Maps function, class, and method calls in python projects, modules, and files
Project description
pycallflow
WARNING
Do not use pycallflow to map hostile or potentially malicious python code. Code may be executed as it is examined.
What is Pycallflow
Pycallflow produces GraphViz-compatible output that visually shows the flow of calls within a module, package, or directory of python files like this:
I wrote it to help me get a grip on python projects that have accreted files and capability over time. It was difficult to hand trace the call flows when there were problems and upgrades to be done.
There are limitations and some significant warnings.
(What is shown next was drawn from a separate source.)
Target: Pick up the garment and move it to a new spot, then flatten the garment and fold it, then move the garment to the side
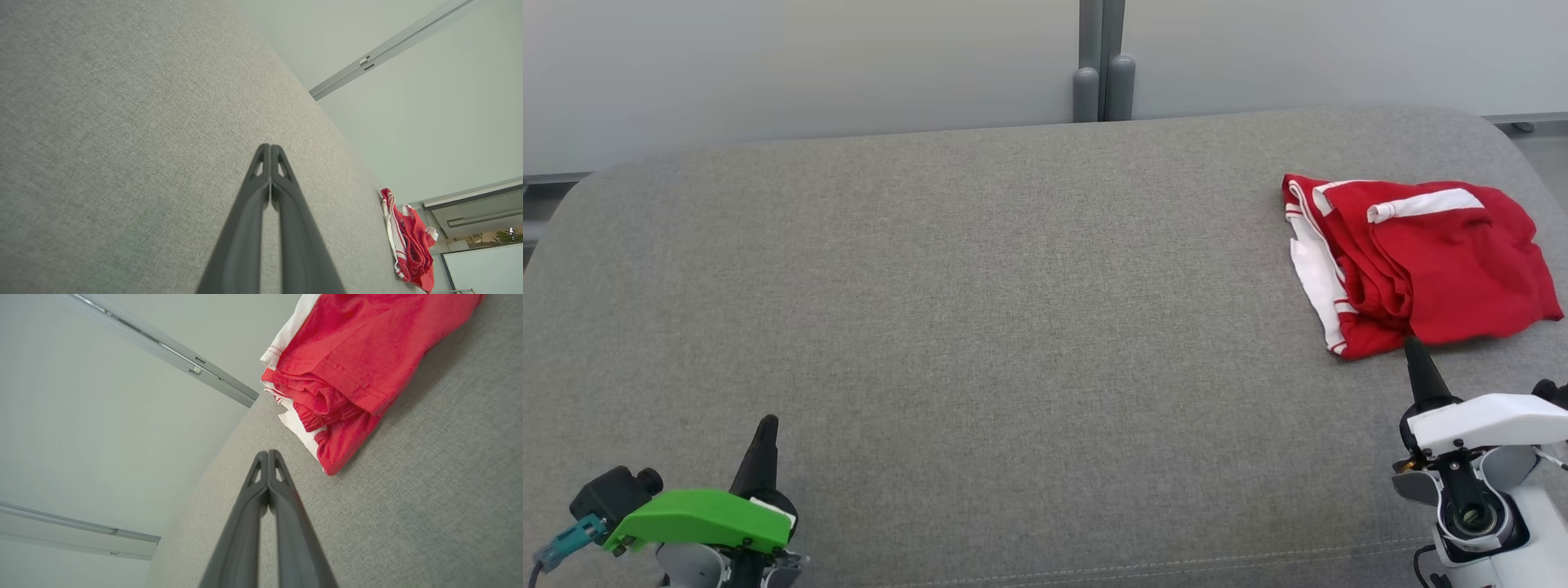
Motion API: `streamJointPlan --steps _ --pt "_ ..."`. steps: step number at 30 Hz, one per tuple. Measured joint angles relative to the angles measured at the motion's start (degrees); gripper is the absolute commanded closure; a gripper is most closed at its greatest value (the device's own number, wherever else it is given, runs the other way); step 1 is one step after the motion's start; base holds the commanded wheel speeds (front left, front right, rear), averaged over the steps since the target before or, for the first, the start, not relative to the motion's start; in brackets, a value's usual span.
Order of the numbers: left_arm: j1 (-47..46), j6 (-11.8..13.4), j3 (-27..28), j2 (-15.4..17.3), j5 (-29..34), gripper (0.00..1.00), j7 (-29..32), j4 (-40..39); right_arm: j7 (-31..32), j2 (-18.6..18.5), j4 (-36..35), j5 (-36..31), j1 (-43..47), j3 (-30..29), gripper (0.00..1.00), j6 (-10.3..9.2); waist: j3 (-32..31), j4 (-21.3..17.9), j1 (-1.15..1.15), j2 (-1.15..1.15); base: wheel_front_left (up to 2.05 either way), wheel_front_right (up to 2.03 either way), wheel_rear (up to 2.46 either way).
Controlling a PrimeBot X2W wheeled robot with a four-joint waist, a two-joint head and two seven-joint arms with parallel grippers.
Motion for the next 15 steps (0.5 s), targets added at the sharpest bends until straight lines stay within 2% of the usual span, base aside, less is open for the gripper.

Please see Warnings below
What it does
Pycallflow recursively imports and analyzes the files in a module or directory to identify all of the declared code entities (functions, methods, and classes). It maps the calls between these entities to produce a network graph which is then rendered in DOT language.
Installation
pip install pycallflow
Usage
Basics
Invoke with
python -m pycallflow [target]
To generate a DOT-language call flow diagram of every discovered entity.
If you have GraphViz installed you can pipe it:
python -m pycallflow [target] | dot -Tpng -ofilename.png
Flow Arrows (edges)
The colors of the edges do not mean anything. I rotate through a list of contrasting colors in an attempt make it easier to trace the flow lines. You can set the color with ---edge_color
if you want it fixed to a specifc color.
You may see dashed edges. Dashed edges indicate the call or reference may be ambiguous. This means there are multiple entities with the exact same name (i.e. two or more files or classes contain a function with the same name). This is very common with subclasses that override parent methods. Though Python always seems to know which one you mean, it's a little harder to figure out from the outside. Improving this is a main goal for the future.
Clean up
The diagrams can get quite busy, but there are options that can limit some of the noise.
--clean
Specifying this option will turn all of the clean up options on. I recommend it under most circumstances.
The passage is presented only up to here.